Some Otago medical leaders are among more than 300 doctors and nurses across the country who have signed a statement calling for changes to the liquor laws.
They are supporting the "5+ solution".
The "5+ solution" would involve raising alcohol prices and the purchase age; reducing alcohol accessibility, marketing and advertising; increasing measures to stop drink-driving, and improving access to treatment for heavy drinkers.
New Zealand president of the Royal Australasian College of Physicians, Dr Geoffrey Robinson, said this unprecedented stand by leading doctors and nurses was a reflection of the deep concern held about the heavy drinking culture that exists in New Zealand.
The review of the liquor laws by the New Zealand Law Commission provided a unique opportunity for fundamental change to the supply and sale of alcohol.
This was for the benefit of the country, Dr Robinson said.
The statement said alcohol was related to more than 60 medical conditions, and these resulted in more than 1000 deaths a year in New Zealand.

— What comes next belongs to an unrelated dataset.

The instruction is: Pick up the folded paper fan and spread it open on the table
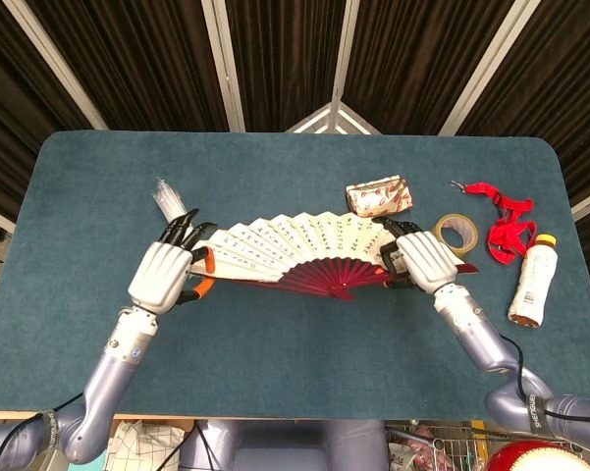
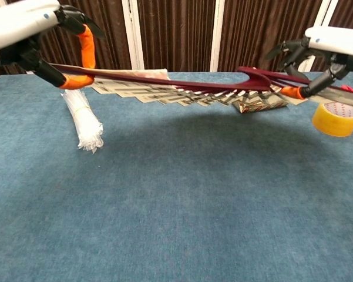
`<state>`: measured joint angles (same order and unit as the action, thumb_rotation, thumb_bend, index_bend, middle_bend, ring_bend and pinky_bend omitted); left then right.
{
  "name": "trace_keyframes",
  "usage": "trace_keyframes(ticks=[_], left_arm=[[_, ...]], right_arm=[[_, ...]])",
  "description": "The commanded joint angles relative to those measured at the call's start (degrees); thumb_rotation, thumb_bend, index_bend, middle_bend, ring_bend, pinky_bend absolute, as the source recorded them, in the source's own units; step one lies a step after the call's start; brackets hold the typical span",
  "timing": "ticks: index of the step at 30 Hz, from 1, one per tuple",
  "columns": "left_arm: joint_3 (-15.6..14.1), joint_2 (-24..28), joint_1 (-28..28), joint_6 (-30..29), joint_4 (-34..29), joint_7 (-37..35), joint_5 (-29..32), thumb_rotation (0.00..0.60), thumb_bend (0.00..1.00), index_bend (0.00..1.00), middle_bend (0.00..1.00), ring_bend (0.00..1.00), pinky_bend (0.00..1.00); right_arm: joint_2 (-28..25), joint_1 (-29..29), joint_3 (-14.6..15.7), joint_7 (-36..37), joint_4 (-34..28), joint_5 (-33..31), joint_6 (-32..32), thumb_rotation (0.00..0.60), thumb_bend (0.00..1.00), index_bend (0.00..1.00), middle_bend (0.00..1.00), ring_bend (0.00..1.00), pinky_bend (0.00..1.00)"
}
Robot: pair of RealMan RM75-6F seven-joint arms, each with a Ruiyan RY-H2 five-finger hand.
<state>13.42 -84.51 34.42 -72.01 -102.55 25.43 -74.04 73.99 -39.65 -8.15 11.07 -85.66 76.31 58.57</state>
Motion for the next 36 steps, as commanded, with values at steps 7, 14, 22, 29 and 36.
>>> trace_keyframes(ticks=[7, 14, 22, 29, 36], left_arm=[[-1.7, -0.5, 1.1, 2.4, 0.0, -0.3, -0.6, 0.600, 0.39, 0.28, 0.06, 0.00, 0.11], [-3.4, 1.5, 0.5, 0.7, -2.9, 1.7, -4.5, 0.600, 0.39, 0.22, 0.04, 0.00, 0.11], [-5.0, 9.0, -2.6, -1.9, -8.9, 5.6, -5.0, 0.600, 0.38, 0.20, 0.02, 0.00, 0.11], [-7.2, 18.1, -6.1, -2.6, -12.8, 1.9, -4.7, 0.600, 0.25, 0.16, 0.00, 0.00, 0.10], [-7.9, 23.4, -9.1, -4.6, -11.2, -5.8, -6.2, 0.600, 0.22, 0.16, 0.00, 0.00, 0.10]], right_arm=[[-2.3, -1.7, 4.2, -6.7, 1.1, -2.8, -10.9, 0.600, 0.39, 0.13, 0.09, 0.12, 0.12], [-5.3, -2.9, 9.0, -19.7, -1.0, -7.0, -17.6, 0.600, 0.35, 0.00, 0.08, 0.11, 0.11], [-5.9, 0.2, 12.9, -25.3, 0.9, -11.7, -17.3, 0.600, 0.34, 0.00, 0.05, 0.11, 0.11], [-5.1, 2.9, 14.1, -27.5, 4.4, -13.7, -14.9, 0.600, 0.08, 0.00, 0.00, 0.11, 0.11], [-6.9, 4.7, 13.6, -29.4, 2.0, -10.4, -8.9, 0.600, 0.08, 0.00, 0.00, 0.11, 0.11]])
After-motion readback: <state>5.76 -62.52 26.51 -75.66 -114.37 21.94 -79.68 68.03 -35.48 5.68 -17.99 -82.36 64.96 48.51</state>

The sophisticated alcohol culture promised 20 years ago with the Sale of Liquor Act had turned out to be more of an "endemic heavy binge drinking culture".
This was causing widespread alcohol-related health and social problems.
Alcohol needed to be more effectively regulated to bring about change in the drinking culture in "exactly the same way that tobacco has been slowly brought under better control", the statement said.
Among those from Otago who signed the statement are New Zealand College of Mental Health Nurses president Heather Casey, the University of Otago's Dunedin School of Medicine dean Prof John Adams and health researchers Dr Jennie Connor, Assoc Prof Brian Cox and Prof Charlotte Paul; public health physicians Dr Marion Poore and Dr John Holmes, oncologist Assoc Prof David Perez, the Otago and Southland District Health Boards' regional chief nursing and midwifery officer Leanne Samuel, University of Otago head of general practice and rural health Prof Jim Reid, Dunedin Hospital's acting clinical leader (anaesthesia) Dr Paul Templer, paediatrician Prof Barry Taylor, and New Zealand Nurses Organisation chairwoman for the National Division of Infection Control Nurses, Jo Stodart.